COLLECTED DATA below:
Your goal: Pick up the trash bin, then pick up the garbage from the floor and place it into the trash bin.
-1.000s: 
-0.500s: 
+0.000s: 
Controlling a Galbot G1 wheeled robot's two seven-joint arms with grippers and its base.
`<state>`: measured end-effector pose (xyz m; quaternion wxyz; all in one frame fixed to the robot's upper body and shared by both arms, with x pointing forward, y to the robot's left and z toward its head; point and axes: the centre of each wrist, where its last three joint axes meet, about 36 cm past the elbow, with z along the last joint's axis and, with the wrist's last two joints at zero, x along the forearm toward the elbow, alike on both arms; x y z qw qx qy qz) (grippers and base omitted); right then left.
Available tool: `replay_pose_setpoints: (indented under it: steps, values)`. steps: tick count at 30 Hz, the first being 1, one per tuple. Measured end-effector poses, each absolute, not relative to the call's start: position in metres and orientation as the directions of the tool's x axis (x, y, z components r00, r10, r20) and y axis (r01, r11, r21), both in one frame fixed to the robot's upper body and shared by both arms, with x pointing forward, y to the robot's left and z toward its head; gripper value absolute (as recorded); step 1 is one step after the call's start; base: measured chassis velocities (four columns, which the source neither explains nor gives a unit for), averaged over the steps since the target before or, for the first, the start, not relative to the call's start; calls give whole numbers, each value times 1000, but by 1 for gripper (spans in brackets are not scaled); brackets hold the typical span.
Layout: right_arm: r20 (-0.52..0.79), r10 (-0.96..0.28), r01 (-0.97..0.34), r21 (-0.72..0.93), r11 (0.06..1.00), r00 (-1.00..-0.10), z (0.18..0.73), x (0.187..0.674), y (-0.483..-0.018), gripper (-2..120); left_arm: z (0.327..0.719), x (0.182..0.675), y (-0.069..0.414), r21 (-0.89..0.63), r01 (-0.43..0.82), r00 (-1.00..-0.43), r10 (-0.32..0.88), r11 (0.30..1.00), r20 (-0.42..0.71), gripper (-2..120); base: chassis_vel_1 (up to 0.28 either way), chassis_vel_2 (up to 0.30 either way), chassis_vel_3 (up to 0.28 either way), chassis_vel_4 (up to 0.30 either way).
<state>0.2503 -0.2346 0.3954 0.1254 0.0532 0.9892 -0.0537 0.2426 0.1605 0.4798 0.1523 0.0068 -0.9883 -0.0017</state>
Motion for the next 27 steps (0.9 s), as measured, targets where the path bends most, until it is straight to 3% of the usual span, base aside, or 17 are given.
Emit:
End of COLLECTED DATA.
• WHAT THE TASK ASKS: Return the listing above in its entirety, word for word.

• RESULT BELOW:
Your goal: Pick up the trash bin, then pick up the garbage from the floor and place it into the trash bin.
-1.000s: 
-0.500s: 
+0.000s: 
Controlling a Galbot G1 wheeled robot's two seven-joint arms with grippers and its base.
`<state>`: measured end-effector pose (xyz m; quaternion wxyz; all in one frame fixed to the robot's upper body and shared by both arms, with x pointing forward, y to the robot's left and z toward its head; point and axes: the centre of each wrist, where its last three joint axes meet, about 36 cm past the elbow, with z along the last joint's axis and, with the wrist's last two joints at zero, x along the forearm toward the elbow, alike on both arms; x y z qw qx qy qz) (grippers and base omitted); right then left.
Available tool: `replay_pose_setpoints: (indented under it: steps, values)`. steps: tick count at 30 Hz, the first being 1, one per tuple. Measured end-effector poses, each absolute, not relative to the call's start: position in metres and orientation as the directions of the tool's x axis (x, y, z components r00, r10, r20) and y axis (r01, r11, r21), both in one frame fixed to the robot's upper body and shared by both arms, with x pointing forward, y to the robot's left and z toward its head; gripper value absolute (as recorded); step 1 is one step after the call's start; base: measured chassis velocities (four columns, which the source neither explains nor gives a unit for), averaged over the steps since the target before or, for the first, the start, not relative to the call's start; calls give whole numbers, each value times 1000, but by 1 for gripper (spans in brackets are not scaled); brackets hold the typical span.
Layout: right_arm: r20 (-0.52..0.79), r10 (-0.96..0.28), r01 (-0.97..0.34), r21 (-0.72..0.93), r11 (0.06..1.00), r00 (-1.00..-0.10), z (0.18..0.73), x (0.187..0.674), y (-0.483..-0.018), gripper (-2..120); left_arm: z (0.327..0.719), x (0.182..0.675), y (-0.069..0.414), r21 (-0.89..0.63), r01 (-0.43..0.82), r00 (-1.00..-0.43), r10 (-0.32..0.88), r11 (0.30..1.00), r20 (-0.42..0.71), gripper (-2..120); base: chassis_vel_1 (up to 0.28 either way), chassis_vel_2 (up to 0.30 either way), chassis_vel_3 (up to 0.28 either way), chassis_vel_4 (up to 0.30 either way).
<state>0.2503 -0.2346 0.3954 0.1254 0.0532 0.9892 -0.0537 0.2426 0.1605 0.4798 0.1523 0.0068 -0.9883 -0.0017</state>
Motion for the next 27 steps (0.9 s), as measured, targets where the path bends most, until it is straight to 3% of the usual span, base aside, or 17 are given.
Emit:

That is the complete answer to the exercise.